Your task -
In the entries below, which lines run from the one containing "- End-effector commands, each" to the one containing "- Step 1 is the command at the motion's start"? Copy exactly those lines, ends included, and no others.

(Stored records)
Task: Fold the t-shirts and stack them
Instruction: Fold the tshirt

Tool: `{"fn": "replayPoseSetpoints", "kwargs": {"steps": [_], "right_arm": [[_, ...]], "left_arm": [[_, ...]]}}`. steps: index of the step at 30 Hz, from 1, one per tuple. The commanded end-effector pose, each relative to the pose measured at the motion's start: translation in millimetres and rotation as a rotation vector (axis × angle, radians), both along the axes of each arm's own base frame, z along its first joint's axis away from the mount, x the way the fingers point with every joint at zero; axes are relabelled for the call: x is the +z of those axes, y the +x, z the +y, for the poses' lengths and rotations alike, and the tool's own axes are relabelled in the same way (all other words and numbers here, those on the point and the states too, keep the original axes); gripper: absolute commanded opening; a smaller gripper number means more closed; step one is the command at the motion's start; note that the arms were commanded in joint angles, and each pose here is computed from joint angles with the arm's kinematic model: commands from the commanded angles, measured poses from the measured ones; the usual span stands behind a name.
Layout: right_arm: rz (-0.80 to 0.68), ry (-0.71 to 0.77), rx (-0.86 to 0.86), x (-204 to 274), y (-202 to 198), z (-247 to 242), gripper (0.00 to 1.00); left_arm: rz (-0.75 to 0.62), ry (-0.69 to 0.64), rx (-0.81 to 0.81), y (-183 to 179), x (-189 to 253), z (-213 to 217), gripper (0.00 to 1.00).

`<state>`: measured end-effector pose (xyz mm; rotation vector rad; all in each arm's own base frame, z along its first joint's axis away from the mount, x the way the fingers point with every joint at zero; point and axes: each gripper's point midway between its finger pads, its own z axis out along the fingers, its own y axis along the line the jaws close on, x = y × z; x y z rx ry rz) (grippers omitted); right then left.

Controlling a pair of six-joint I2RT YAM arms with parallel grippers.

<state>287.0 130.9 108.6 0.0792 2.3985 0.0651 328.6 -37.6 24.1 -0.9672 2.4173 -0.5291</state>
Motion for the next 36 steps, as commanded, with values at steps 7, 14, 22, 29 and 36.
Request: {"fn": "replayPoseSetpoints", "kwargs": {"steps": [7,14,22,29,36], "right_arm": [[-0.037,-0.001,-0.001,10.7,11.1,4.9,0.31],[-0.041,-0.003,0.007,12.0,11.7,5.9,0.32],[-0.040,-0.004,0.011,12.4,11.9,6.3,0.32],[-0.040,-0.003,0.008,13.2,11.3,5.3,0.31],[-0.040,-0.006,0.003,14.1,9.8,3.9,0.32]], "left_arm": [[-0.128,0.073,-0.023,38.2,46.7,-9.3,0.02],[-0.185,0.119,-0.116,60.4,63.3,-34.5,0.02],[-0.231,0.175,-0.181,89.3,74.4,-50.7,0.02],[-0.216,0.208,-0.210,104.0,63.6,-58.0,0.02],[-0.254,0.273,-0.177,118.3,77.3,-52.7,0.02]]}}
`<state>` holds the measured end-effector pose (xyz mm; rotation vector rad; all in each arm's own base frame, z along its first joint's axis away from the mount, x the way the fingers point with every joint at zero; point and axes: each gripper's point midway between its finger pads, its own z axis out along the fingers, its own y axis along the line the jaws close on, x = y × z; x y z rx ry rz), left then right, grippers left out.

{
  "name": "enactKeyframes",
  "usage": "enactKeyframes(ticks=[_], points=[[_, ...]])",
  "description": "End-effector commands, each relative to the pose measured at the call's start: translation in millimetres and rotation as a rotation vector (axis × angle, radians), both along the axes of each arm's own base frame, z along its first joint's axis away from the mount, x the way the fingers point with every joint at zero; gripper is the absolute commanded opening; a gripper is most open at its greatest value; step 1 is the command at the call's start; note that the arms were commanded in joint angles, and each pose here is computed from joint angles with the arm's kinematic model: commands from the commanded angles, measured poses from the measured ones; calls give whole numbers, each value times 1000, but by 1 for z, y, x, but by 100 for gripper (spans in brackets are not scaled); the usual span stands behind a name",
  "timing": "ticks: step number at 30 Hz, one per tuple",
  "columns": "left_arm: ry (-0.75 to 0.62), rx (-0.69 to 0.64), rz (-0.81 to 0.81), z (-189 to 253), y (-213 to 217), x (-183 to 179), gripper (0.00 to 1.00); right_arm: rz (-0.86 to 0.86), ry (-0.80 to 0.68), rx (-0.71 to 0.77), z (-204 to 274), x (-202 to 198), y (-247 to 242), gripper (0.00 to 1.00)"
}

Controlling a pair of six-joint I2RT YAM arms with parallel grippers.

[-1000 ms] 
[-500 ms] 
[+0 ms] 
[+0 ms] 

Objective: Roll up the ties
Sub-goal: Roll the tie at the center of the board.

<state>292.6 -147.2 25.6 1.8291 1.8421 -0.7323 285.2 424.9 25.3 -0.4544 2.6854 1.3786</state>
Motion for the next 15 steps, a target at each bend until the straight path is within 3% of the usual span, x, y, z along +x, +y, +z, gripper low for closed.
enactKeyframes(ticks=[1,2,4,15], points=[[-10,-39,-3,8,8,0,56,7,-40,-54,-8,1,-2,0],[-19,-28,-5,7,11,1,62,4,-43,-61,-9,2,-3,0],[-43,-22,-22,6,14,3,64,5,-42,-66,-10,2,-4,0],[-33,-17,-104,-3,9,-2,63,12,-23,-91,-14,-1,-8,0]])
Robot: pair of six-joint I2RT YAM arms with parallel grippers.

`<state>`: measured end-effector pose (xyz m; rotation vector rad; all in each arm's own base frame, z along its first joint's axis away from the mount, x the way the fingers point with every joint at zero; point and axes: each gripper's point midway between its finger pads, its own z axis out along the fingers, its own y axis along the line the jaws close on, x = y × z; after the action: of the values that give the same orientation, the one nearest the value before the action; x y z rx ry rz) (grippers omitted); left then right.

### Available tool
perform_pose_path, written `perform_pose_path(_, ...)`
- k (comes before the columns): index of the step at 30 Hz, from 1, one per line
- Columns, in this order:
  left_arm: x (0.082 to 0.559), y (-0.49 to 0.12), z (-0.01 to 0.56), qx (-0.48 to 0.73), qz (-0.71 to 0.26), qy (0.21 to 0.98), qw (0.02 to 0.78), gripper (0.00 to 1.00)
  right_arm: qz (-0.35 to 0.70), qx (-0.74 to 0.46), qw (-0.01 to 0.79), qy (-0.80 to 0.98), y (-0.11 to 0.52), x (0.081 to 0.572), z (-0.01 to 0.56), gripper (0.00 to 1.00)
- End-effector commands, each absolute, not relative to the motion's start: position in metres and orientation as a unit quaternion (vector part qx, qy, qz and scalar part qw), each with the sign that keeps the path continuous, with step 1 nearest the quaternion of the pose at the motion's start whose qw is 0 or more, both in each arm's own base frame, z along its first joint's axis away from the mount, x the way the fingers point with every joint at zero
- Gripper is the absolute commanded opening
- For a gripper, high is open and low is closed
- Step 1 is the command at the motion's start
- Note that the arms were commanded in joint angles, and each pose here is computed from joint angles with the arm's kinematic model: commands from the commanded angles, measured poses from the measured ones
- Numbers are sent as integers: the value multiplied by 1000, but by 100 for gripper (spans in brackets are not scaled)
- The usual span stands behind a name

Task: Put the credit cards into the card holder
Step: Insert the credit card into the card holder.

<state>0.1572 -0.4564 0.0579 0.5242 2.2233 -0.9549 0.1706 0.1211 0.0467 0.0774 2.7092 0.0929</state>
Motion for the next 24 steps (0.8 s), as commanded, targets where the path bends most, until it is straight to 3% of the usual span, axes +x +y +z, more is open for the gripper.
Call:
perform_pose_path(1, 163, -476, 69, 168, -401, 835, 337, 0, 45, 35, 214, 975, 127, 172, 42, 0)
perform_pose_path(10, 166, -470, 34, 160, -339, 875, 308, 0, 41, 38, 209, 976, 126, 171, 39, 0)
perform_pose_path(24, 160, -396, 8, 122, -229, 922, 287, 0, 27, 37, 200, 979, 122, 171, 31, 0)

Solution to this problem -
- End-effector commands, each absolute, not relative to the motion's start: position in metres and orientation as a unit quaternion (vector part qx, qy, qz and scalar part qw), each with the sign that keeps the path continuous, with step 1 nearest the quaternion of the pose at the motion's start whose qw is 0 or more, both in each arm's own base frame, z along its first joint's axis away from the mount, x the way the fingers point with every joint at zero
- Gripper is the absolute commanded opening
- For a gripper, high is open and low is closed
- Step 1 is the command at the motion's start

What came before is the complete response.